Catherine and Her Destiny


Long ago there lived a rich merchant who, besides possessing more treasures than any king in the world, had in his great hall three chairs, one of silver, one of gold, and one of diamonds.  But his greatest treasure of all was his only daughter, who was called Catherine.

One day as Catherine was sitting in her own room, the door flew open and in came a tall, beautiful woman holding a little wheel. 
“Catherine, which would you rather have – a happy youth or a happy old age?”

Catherine was surprised but then thought that it would be better to bear her troubles now than when she was older, so she said, “Give me a happy old age.”

“So be it,” said the Lady, turning the wheel as she spoke.  Then she vanished as suddenly as she had come.

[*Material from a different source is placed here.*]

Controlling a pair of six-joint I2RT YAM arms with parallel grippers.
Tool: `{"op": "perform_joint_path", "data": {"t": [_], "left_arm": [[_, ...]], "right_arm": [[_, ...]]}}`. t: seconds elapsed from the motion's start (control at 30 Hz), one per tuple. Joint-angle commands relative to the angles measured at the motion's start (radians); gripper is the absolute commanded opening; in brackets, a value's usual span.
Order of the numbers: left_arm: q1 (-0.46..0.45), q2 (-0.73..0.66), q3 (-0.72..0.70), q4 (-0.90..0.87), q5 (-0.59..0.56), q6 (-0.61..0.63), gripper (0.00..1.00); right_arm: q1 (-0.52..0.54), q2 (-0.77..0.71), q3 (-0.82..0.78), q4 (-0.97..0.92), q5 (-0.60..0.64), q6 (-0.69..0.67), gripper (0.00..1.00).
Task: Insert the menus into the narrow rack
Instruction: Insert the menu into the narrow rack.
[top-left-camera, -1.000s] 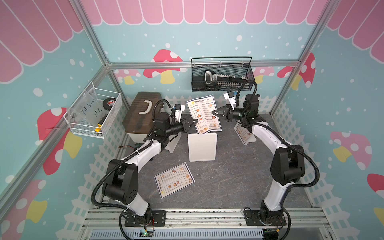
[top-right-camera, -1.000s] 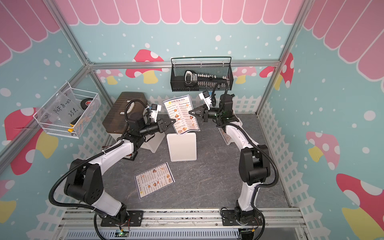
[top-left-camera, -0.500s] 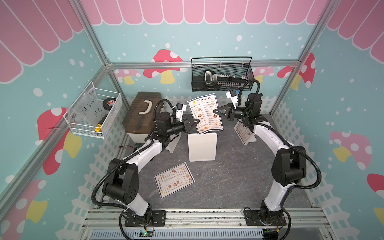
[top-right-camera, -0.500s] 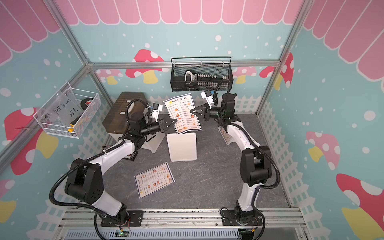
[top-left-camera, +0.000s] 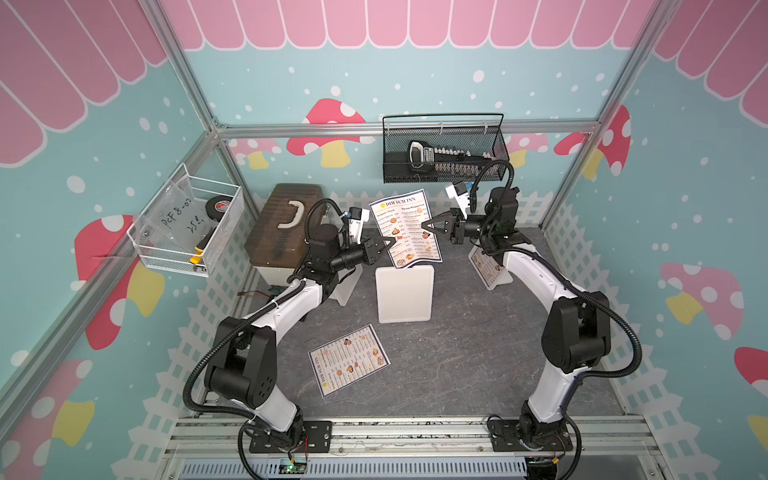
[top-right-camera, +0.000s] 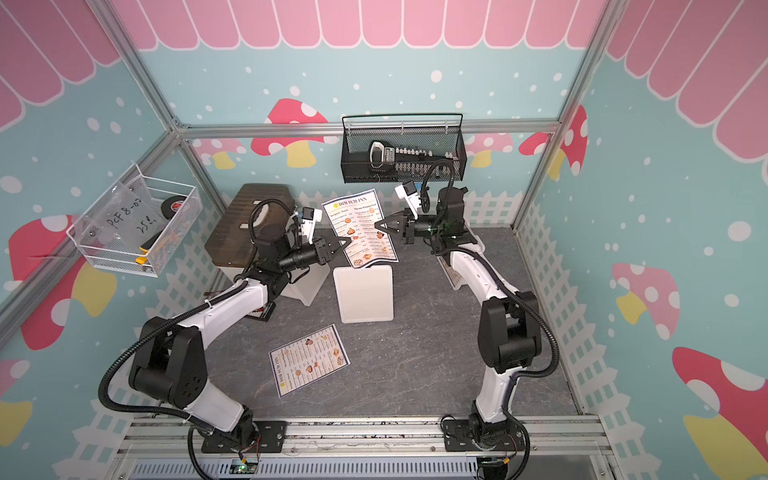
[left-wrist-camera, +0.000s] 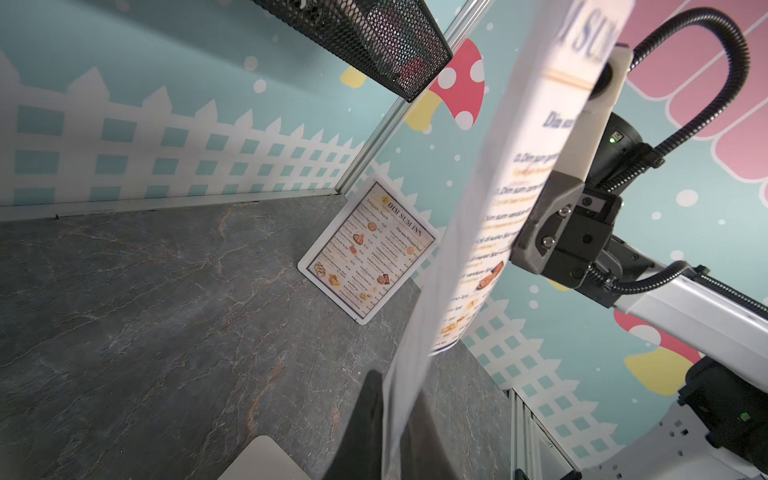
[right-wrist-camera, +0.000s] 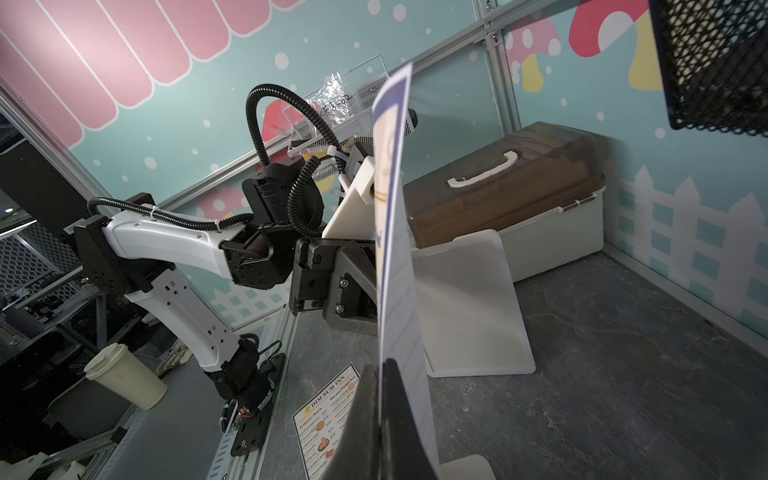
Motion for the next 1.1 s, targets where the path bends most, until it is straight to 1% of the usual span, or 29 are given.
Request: {"op": "perform_joint_path", "data": {"t": [0.0, 0.4, 0.67, 1.07], "left_arm": [[0.007, -0.032, -0.018, 0.014, -0.017, 0.002, 0.10], [-0.005, -0.010, 0.008, 0.032, 0.017, -0.019, 0.10], [-0.028, 0.016, 0.021, 0.045, 0.021, -0.025, 0.10], [-0.035, 0.012, 0.020, 0.038, 0.016, -0.021, 0.09]], "right_arm": [[0.011, 0.021, 0.033, 0.019, -0.022, 0.003, 0.00], [-0.013, 0.002, 0.046, 0.007, -0.019, 0.005, 0.00], [-0.030, -0.017, 0.033, -0.034, -0.022, -0.029, 0.00], [-0.036, -0.026, 0.034, -0.060, -0.027, -0.046, 0.00]]}}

This beautiful Lady was the Destiny of poor Catherine.

A few days later, the merchant heard news that he had lost everything at sea and was now no better than a beggar.  He was so despondent that he took to his bed and soon died.

So poor Catherine was left all alone in the world without a penny or a creature to help her.  But she was brave and full of spirit, and so she set out for the next town to become a servant.  There she met a woman who hired her and all was well for a while.

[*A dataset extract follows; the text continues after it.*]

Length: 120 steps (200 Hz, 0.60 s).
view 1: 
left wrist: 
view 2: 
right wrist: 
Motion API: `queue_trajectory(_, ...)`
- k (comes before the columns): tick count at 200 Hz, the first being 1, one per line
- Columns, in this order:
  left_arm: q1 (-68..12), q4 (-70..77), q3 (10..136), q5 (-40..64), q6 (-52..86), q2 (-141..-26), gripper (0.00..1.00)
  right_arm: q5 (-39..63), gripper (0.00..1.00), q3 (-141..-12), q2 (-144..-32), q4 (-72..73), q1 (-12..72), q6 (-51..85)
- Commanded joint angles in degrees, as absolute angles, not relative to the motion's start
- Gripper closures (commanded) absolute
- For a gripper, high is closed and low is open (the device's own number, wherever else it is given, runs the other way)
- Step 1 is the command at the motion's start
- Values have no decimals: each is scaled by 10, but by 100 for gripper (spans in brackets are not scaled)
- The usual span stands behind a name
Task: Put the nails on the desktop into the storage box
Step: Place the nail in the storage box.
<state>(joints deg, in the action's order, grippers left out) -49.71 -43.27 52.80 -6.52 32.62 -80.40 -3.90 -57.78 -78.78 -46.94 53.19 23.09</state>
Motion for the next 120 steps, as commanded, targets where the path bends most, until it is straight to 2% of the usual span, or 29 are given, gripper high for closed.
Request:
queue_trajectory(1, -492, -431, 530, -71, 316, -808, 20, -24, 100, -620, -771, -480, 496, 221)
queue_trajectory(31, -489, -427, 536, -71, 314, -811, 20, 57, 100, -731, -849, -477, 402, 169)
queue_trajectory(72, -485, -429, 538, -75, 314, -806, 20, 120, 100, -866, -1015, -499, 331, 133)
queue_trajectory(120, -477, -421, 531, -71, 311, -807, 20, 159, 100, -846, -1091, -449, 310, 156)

But one day Catherine’s mistress took a long journey and told Catherine that she was locking up the house so no thieves could rob her.  As Catherine sat at the window working, suddenly the door flew open and there stood her Destiny. 

“Oh, so this is where you are, Catherine!  Did you really think I was going to leave you in peace?”  And with that, her Destiny tore up all the linens and broke all the plate and threw them on the floor.  Catherine wrung her hands and wept and didn’t know what to do, for she knew that her mistress would blame her.  And so she gathered her few belongings and fled.

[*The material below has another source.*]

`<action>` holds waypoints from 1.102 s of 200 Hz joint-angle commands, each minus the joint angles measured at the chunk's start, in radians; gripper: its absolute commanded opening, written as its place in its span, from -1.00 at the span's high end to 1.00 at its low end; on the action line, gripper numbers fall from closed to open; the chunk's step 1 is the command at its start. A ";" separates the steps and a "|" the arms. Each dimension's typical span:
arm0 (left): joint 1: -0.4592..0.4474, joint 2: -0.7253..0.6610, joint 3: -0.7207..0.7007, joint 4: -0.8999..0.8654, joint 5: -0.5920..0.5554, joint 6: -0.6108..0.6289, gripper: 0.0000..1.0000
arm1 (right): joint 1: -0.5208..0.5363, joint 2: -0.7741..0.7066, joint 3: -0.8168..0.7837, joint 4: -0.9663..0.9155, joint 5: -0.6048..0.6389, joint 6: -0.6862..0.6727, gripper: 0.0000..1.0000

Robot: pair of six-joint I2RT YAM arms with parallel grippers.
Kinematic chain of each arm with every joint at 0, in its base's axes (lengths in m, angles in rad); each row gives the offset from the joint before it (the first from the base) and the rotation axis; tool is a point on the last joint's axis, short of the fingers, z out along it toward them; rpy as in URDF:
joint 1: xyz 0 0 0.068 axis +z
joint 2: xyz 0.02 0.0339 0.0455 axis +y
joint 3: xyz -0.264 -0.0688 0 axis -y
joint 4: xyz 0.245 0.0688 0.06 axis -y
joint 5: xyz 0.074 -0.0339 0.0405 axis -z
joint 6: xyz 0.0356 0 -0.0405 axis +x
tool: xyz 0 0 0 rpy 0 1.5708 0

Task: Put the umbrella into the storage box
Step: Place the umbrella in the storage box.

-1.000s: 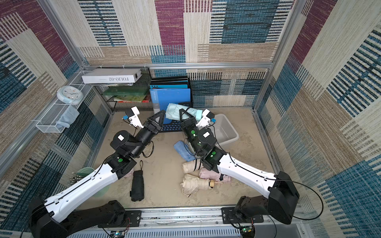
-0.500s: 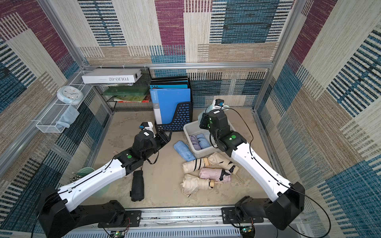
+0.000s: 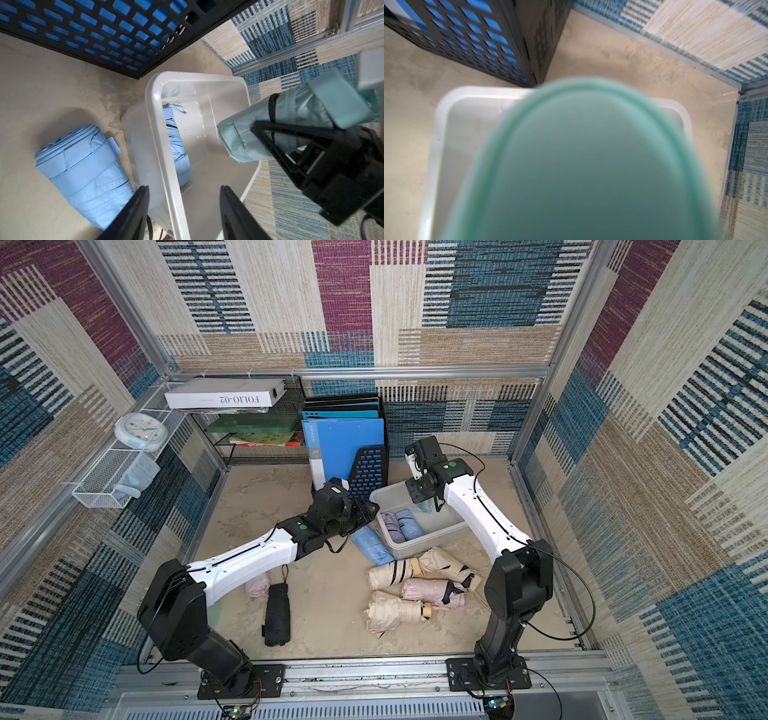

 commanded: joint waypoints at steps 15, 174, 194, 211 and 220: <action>0.001 0.071 0.052 -0.028 0.065 0.045 -0.10 | -0.022 0.042 -0.003 -0.083 -0.019 -0.071 0.84; 0.018 0.260 0.270 -0.287 0.073 0.189 0.68 | -0.055 0.204 -0.103 -0.156 -0.139 -0.036 1.00; 0.018 0.260 0.282 -0.305 0.068 0.198 0.69 | -0.077 0.205 -0.102 -0.145 -0.181 0.003 1.00; 0.018 0.263 0.292 -0.314 0.064 0.197 0.68 | -0.101 0.200 -0.093 -0.152 -0.219 0.041 1.00; 0.018 0.263 0.295 -0.316 0.065 0.195 0.68 | -0.111 0.196 -0.097 -0.152 -0.234 0.048 0.95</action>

And her Destiny restored everything to its rightful shape and place, and tidied up before she left.  When the mistress returned home, she had no idea why Catherine had left her.   She checked to see if she had been robbed, but everything was there.  And so after a few days, she found another to take Catherine’s place.

Well, Catherine wandered on and on, not knowing what to do.  But whenever she found a new mistress, her Destiny would come and destroy her peace and force her to leave again.

And so for seven years Catherine moved from place to place, always chased by her Destiny.  But after seven years, her Destiny seemed to get tired of persecuting her, and a time of peace set in for Catherine.  And she found a new position that she liked well.

Now, one of her daily chores for her new mistress was to walk up a mountain and lay on the ground some loaves of freshly baked bread, and to cry with a loud voice,  “O Destiny, my mistress” three times.  And then her lady’s Destiny would come and take away the offering.

After many years, Catherine found that she was happy, although sometimes she would weep, remembering her father and her old life.  One day her mistress found her crying, and when Catherine told her story, her mistress had an idea.

“Catherine, you must ask my Destiny to entreat your Destiny to leave you in peace.”

And when Catherine did just that, her lady’s Destiny answered, “Oh, my poor girl, did you not know that your Destiny lies buried under seven coverlids, and can hear nothing? But if you will come tomorrow, I will bring her with me.”  And the lady’s Destiny found her sister and asked her, “Hasn’t Catherine suffered enough?  It is surely time for her good days to begin.”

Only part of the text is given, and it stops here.